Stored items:
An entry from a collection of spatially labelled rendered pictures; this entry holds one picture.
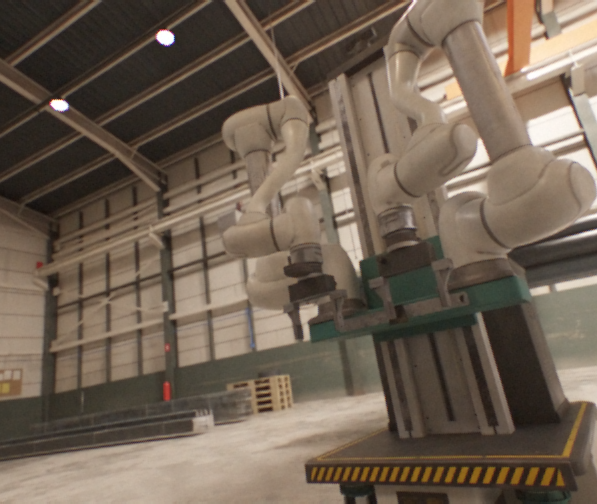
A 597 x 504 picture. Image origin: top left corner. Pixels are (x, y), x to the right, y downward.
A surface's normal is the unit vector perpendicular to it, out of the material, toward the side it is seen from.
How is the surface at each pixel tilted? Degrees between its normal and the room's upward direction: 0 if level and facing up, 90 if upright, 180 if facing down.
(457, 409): 90
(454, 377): 90
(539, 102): 90
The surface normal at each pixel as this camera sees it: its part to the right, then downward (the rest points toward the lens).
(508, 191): -0.85, 0.10
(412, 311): -0.59, -0.14
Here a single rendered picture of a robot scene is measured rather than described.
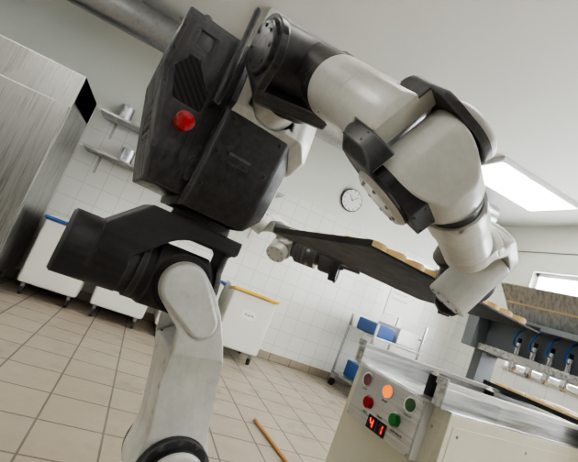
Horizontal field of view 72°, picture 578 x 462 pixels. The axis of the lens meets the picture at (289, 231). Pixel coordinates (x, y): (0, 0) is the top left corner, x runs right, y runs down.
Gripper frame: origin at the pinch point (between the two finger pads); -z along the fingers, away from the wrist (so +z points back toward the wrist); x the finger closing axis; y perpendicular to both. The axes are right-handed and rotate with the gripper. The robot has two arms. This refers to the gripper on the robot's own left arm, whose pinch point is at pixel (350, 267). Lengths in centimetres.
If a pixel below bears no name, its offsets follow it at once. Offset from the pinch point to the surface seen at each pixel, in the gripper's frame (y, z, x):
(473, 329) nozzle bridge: 66, -49, -1
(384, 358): 7.9, -18.0, -22.0
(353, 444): 0.1, -17.5, -46.2
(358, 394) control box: -0.8, -14.3, -33.3
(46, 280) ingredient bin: 184, 282, -91
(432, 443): -16, -34, -34
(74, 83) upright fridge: 142, 305, 84
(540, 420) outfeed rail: 12, -63, -21
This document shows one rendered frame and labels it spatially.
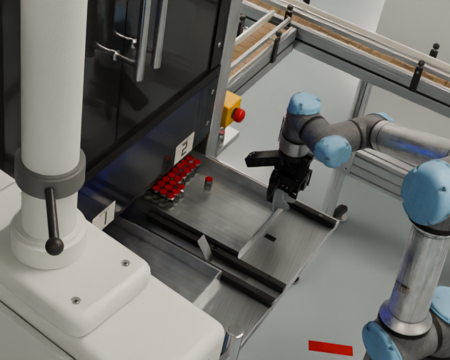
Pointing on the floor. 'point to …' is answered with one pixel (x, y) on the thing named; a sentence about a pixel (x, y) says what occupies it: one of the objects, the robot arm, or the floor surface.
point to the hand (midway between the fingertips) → (271, 205)
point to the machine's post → (207, 146)
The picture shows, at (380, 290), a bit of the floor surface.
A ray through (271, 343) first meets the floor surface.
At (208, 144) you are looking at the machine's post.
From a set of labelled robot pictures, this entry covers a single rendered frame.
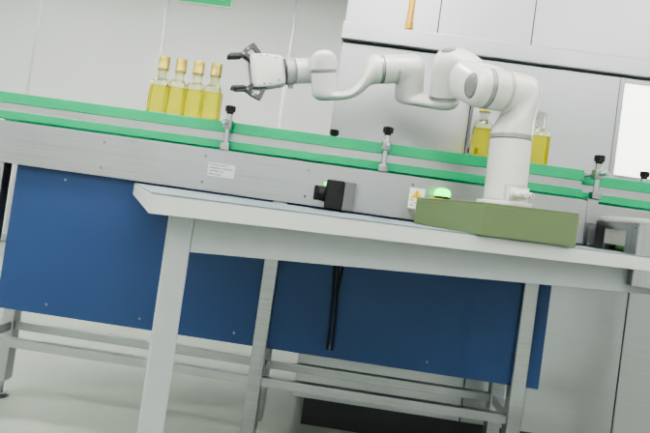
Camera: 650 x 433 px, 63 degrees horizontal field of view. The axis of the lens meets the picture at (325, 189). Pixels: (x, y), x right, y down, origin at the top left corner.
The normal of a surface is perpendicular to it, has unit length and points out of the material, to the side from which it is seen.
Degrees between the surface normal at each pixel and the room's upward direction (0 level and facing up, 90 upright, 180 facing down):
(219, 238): 90
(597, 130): 90
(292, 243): 90
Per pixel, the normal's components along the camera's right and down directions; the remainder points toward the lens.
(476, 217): -0.92, -0.14
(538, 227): 0.37, 0.04
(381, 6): -0.04, -0.03
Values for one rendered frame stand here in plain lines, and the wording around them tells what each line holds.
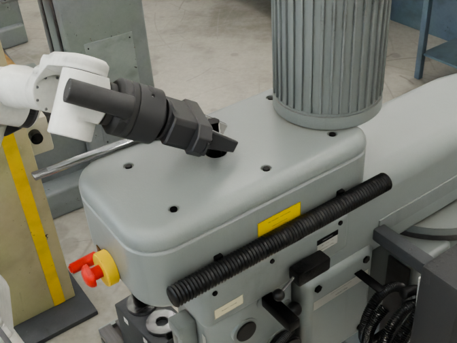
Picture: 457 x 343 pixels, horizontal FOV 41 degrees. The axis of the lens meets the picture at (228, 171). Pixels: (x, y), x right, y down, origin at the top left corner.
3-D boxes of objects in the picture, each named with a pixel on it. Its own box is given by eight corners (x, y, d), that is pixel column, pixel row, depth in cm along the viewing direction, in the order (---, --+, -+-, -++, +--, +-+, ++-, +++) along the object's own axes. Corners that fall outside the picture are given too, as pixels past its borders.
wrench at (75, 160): (37, 184, 99) (36, 180, 99) (29, 173, 102) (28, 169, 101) (171, 134, 109) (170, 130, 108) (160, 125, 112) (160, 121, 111)
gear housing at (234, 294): (207, 335, 105) (202, 295, 99) (139, 257, 121) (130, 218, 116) (350, 250, 120) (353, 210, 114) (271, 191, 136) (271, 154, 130)
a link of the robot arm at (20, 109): (78, 75, 101) (22, 69, 114) (20, 61, 94) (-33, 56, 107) (67, 138, 102) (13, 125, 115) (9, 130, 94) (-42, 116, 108)
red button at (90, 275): (91, 295, 99) (86, 277, 97) (81, 280, 102) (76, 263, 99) (109, 285, 101) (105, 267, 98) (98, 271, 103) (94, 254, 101)
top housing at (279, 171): (153, 326, 94) (138, 249, 85) (82, 237, 112) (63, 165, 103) (371, 203, 115) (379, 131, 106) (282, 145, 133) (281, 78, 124)
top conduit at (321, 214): (179, 312, 91) (176, 296, 89) (164, 296, 93) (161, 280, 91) (392, 192, 110) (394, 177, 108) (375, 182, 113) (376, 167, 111)
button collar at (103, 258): (111, 294, 100) (105, 267, 97) (96, 273, 104) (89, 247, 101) (122, 288, 101) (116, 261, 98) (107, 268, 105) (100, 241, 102)
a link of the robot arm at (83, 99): (111, 147, 98) (41, 130, 93) (128, 82, 98) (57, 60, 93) (136, 153, 88) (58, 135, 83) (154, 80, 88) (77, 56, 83)
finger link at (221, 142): (230, 153, 102) (197, 144, 99) (239, 137, 100) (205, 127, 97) (233, 158, 100) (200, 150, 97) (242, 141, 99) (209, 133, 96)
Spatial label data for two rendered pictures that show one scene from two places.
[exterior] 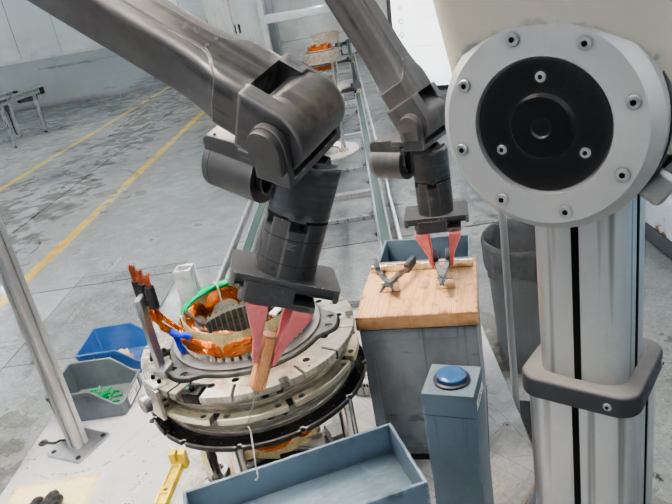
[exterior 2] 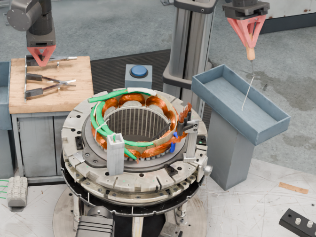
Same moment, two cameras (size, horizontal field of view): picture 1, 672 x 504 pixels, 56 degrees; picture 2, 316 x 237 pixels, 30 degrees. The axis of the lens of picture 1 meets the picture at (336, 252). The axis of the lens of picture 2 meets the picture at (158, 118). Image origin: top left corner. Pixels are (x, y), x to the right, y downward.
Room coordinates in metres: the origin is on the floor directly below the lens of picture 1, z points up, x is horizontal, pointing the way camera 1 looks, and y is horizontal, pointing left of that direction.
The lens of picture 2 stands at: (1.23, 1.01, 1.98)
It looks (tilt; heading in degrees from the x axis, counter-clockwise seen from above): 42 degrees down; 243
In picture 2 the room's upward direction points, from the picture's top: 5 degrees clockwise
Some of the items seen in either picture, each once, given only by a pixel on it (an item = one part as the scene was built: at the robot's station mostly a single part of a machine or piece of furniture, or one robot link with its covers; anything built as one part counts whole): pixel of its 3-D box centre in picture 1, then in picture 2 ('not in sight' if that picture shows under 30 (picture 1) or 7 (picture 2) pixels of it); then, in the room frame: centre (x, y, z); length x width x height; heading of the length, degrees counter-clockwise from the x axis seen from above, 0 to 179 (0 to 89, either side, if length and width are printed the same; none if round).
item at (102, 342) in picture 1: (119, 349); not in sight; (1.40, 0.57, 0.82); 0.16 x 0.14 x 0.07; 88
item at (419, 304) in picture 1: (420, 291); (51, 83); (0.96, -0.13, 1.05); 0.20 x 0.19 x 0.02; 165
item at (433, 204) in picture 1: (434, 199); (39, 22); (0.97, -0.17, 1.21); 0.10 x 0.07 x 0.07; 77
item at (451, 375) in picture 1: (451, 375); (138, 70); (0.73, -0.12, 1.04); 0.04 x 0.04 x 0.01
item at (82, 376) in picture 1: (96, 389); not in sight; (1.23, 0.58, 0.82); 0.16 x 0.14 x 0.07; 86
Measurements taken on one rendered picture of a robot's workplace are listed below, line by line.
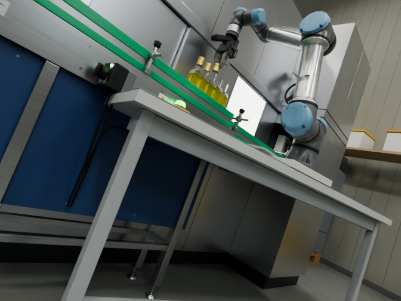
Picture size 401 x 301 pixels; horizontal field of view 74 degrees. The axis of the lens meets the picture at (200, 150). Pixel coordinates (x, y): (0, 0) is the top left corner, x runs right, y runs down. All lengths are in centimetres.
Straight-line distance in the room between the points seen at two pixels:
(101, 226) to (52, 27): 56
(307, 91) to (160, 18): 79
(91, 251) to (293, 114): 82
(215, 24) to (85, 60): 99
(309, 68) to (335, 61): 123
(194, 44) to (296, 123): 76
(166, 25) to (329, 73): 138
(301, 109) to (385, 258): 368
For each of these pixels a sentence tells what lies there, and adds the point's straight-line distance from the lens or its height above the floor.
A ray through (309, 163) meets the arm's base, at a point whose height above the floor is 81.
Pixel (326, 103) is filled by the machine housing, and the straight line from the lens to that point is 225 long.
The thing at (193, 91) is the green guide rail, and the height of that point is 94.
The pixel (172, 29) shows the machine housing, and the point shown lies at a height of 125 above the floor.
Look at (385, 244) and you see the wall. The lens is 459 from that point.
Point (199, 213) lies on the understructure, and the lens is 184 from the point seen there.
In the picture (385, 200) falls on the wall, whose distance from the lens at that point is 468.
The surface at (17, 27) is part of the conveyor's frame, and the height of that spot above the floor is 79.
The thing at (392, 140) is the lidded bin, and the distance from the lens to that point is 426.
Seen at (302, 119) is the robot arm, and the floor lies 93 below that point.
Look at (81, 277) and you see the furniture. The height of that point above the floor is 26.
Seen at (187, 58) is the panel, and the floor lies 116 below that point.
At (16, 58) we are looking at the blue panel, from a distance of 90.
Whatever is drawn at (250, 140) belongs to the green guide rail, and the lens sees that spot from 174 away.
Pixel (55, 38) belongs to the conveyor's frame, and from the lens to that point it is 91.
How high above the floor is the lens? 60
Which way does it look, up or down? 5 degrees up
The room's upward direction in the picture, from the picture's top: 21 degrees clockwise
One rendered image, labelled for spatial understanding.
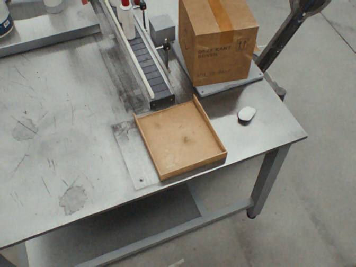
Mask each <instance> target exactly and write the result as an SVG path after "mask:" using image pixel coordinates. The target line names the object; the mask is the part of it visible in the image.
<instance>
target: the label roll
mask: <svg viewBox="0 0 356 267"><path fill-rule="evenodd" d="M13 27H14V21H13V19H12V17H11V15H10V12H9V10H8V7H7V5H6V3H5V0H0V38H1V37H3V36H5V35H7V34H8V33H9V32H10V31H11V30H12V28H13Z"/></svg>
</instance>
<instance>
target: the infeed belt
mask: <svg viewBox="0 0 356 267"><path fill-rule="evenodd" d="M108 1H109V4H110V0H108ZM110 5H111V4H110ZM111 8H112V10H113V13H114V15H115V17H116V19H117V21H118V22H119V18H118V15H117V8H116V7H112V6H111ZM119 24H120V26H121V28H122V24H121V23H119ZM122 31H123V28H122ZM135 35H136V37H135V38H134V40H131V41H129V40H128V42H129V44H130V46H131V49H132V51H133V53H134V55H135V57H136V59H137V60H138V62H139V65H140V67H141V70H142V71H143V73H144V75H145V78H146V79H147V81H148V83H149V85H150V88H151V89H152V91H153V93H154V98H153V99H152V98H151V97H150V98H151V100H152V101H157V100H160V99H163V98H166V97H170V96H171V95H172V94H171V92H170V90H169V89H168V87H167V84H166V83H165V81H164V79H163V78H162V75H161V73H160V71H159V70H158V67H157V65H156V63H155V62H154V61H153V58H152V56H151V54H150V52H149V51H148V48H147V46H146V45H145V44H144V42H143V39H142V37H141V35H140V34H139V32H138V29H137V28H136V27H135ZM147 91H148V90H147Z"/></svg>
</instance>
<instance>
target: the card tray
mask: <svg viewBox="0 0 356 267"><path fill-rule="evenodd" d="M133 117H134V120H135V122H136V125H137V126H138V129H139V131H140V133H141V136H142V138H143V141H144V143H145V146H146V147H147V149H148V152H149V155H150V157H151V159H152V161H153V164H154V167H155V169H156V170H157V173H158V176H159V178H160V180H161V181H162V180H165V179H168V178H170V177H173V176H177V175H179V174H182V173H185V172H187V171H190V170H192V169H195V168H198V167H201V166H205V165H207V164H210V163H214V162H215V161H218V160H220V159H223V158H226V157H227V153H228V151H227V149H226V147H225V145H224V143H223V142H222V140H221V139H220V138H219V136H218V134H217V132H216V130H215V128H214V127H213V125H212V124H211V122H210V120H209V118H208V117H207V115H206V113H205V111H204V109H203V108H202V107H201V104H200V103H199V101H198V99H197V98H196V96H195V94H194V100H193V101H189V102H186V103H182V104H179V105H177V106H173V107H171V108H168V109H163V110H160V111H157V112H153V113H150V114H146V115H145V116H142V117H139V118H136V116H135V113H133Z"/></svg>
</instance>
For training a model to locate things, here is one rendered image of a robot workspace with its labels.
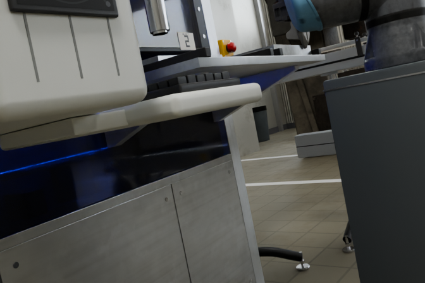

What is being asked: Please take the lines from the beginning of the data above through the line holding "(539, 102): 90" and transcribe them exactly, without any pictures.

Answer space:
An entry from a collection of spatially labelled rendered pictures; this entry holds one picture.
A 597 x 504 picture. Image origin: top left corner. Pixels are (x, y), x to the right, y downward.
A surface's normal is the unit vector perpendicular to it, out of the material, toward the side it is seen from.
How is the surface at each pixel tilted? Degrees between its normal and the room's upward direction: 0 if level and facing up, 90 if upright, 180 if facing down.
(457, 409): 90
(454, 377): 90
(539, 102): 90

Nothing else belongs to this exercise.